Exercise brief ->
Your response should consist of one number, the count of lines below that contain "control".
○ ○ ○
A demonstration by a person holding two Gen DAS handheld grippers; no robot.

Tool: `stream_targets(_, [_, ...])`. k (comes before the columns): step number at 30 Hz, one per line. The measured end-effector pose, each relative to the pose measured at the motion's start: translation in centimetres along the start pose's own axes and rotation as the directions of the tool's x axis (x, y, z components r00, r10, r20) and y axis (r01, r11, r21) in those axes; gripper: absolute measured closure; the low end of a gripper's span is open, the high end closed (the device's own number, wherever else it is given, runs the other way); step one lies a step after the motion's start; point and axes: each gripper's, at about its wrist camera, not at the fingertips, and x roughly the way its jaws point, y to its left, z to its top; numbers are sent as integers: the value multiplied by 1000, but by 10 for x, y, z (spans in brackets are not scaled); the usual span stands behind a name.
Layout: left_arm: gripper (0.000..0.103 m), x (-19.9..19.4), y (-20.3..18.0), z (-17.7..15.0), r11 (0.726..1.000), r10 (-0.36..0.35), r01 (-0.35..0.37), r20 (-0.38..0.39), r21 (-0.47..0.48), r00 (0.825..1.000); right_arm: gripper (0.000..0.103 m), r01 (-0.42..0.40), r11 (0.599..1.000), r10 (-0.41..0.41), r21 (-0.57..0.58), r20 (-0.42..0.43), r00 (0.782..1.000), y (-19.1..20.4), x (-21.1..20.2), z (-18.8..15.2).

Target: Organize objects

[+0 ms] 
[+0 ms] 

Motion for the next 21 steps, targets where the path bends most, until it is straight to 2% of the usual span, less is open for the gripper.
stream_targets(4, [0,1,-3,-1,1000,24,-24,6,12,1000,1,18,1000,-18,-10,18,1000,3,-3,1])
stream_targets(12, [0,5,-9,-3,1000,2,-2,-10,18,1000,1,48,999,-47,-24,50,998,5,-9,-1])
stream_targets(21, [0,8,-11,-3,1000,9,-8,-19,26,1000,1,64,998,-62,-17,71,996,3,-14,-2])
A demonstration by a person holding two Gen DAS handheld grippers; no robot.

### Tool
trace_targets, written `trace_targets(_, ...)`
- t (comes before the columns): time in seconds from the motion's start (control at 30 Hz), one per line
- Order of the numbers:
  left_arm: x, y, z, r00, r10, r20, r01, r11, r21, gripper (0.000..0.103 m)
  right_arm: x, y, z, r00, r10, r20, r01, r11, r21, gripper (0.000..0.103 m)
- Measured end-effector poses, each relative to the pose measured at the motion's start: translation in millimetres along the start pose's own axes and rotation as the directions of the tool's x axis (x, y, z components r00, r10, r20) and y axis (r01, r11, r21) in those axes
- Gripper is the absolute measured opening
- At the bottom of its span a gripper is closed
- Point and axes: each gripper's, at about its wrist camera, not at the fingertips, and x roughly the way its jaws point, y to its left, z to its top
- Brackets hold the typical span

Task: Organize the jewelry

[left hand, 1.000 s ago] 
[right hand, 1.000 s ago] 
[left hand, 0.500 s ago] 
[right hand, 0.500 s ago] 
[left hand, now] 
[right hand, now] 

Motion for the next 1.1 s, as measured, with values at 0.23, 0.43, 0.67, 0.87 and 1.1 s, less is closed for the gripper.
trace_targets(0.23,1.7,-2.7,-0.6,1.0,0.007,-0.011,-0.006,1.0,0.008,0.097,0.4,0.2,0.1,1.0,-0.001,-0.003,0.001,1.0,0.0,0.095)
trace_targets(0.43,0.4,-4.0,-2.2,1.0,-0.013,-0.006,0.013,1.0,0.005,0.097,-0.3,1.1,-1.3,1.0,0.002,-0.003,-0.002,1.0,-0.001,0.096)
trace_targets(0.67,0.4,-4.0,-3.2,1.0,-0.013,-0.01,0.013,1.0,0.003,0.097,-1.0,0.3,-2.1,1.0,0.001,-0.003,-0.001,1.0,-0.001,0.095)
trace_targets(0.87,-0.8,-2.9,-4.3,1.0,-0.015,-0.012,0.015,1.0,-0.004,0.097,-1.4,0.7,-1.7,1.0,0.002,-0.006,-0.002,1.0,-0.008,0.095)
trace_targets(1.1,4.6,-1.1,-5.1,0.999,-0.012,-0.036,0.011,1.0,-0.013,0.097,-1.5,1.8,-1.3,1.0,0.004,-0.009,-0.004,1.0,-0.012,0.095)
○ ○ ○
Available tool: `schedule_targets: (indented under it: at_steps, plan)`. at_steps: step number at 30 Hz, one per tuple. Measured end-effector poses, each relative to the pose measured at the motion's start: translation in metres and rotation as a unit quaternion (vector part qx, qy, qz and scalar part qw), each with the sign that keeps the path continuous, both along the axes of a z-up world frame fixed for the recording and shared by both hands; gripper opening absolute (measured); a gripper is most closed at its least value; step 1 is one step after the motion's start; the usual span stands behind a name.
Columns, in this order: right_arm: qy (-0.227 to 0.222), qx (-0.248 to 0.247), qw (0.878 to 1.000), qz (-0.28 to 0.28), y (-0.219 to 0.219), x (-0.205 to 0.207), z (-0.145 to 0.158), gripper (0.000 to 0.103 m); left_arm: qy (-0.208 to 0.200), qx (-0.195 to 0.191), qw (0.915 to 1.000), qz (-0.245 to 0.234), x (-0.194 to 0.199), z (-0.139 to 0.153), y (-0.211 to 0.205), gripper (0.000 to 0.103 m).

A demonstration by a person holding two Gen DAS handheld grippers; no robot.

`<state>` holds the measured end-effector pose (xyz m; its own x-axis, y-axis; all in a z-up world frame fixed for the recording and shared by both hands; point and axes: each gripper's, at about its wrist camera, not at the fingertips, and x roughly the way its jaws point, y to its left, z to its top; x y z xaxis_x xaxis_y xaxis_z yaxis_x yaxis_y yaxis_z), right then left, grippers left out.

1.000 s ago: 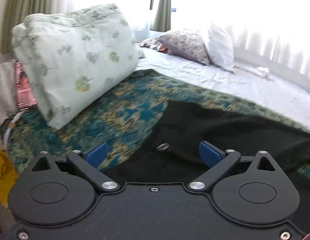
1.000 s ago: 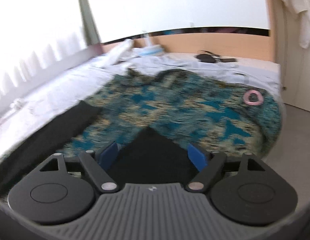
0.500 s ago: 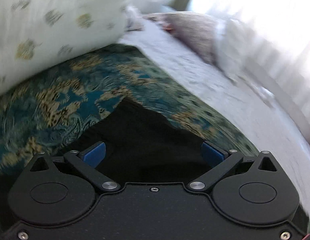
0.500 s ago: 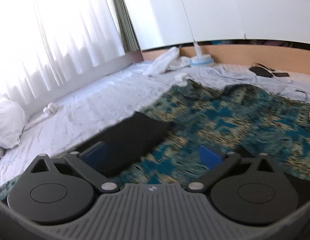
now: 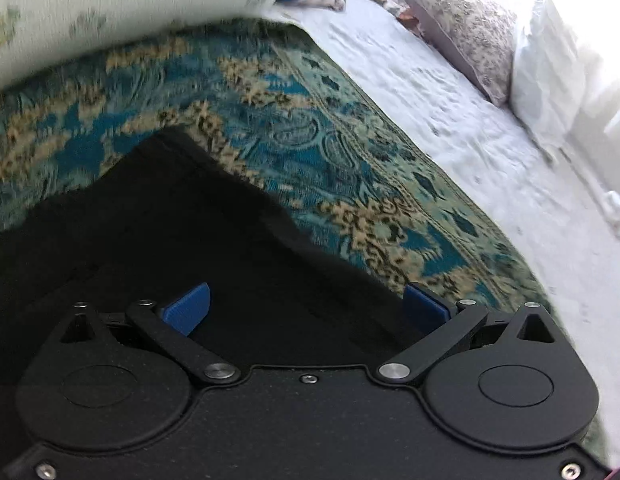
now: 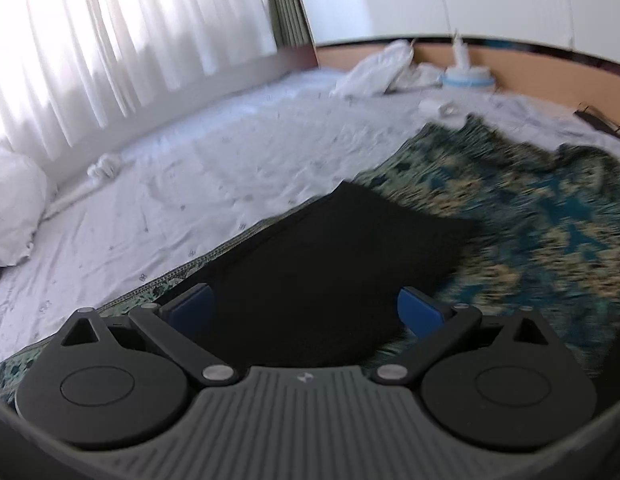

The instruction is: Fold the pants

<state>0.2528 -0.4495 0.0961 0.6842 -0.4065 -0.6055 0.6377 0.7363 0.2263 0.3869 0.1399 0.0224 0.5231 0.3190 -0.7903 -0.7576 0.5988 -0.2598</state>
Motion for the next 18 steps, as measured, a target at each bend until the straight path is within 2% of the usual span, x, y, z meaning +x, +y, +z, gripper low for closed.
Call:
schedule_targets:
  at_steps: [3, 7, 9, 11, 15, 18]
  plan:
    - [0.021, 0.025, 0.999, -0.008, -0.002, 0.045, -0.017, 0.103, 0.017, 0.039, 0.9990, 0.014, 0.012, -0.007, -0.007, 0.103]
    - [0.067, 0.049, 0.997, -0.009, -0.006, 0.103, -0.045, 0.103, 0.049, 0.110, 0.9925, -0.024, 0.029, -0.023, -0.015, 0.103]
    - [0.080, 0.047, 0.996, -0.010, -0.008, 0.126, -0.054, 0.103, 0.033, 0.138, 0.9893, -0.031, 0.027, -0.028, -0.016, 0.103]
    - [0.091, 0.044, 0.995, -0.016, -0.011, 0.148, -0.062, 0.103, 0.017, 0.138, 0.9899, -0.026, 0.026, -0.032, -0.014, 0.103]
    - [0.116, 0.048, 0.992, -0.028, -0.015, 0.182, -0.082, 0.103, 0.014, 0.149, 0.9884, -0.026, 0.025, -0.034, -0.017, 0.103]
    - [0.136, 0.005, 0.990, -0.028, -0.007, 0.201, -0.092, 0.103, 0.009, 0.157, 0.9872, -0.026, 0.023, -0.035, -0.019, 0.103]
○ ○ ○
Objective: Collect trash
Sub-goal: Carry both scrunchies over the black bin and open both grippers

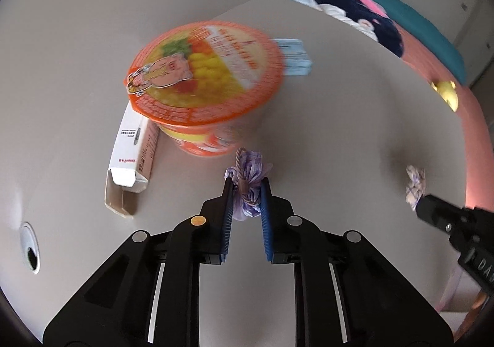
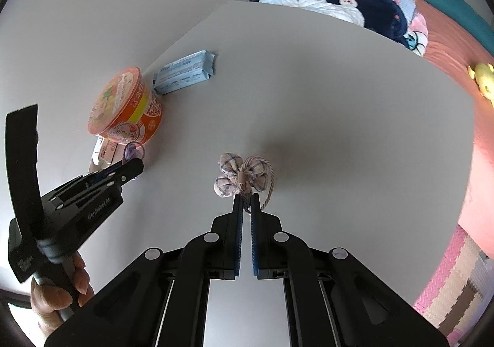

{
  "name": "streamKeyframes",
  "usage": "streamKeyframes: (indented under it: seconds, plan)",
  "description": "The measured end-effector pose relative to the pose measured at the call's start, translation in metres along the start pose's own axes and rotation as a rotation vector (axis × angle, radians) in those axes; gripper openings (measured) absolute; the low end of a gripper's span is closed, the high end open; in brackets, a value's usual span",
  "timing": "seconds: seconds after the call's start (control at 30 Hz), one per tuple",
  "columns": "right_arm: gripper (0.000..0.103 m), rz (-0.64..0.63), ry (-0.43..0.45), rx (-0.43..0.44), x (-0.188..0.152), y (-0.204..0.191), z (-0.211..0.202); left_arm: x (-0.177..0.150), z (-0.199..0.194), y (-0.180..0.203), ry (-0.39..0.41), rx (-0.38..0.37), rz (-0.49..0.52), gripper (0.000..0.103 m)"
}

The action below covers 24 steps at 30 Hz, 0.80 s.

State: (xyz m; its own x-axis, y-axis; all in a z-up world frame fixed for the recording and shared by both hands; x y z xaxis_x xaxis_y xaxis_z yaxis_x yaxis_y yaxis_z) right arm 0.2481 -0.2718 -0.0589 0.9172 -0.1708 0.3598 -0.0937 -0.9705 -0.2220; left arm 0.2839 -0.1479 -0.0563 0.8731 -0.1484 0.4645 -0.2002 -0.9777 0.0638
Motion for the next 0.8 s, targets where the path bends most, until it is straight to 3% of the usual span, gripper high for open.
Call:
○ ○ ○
Solution ->
2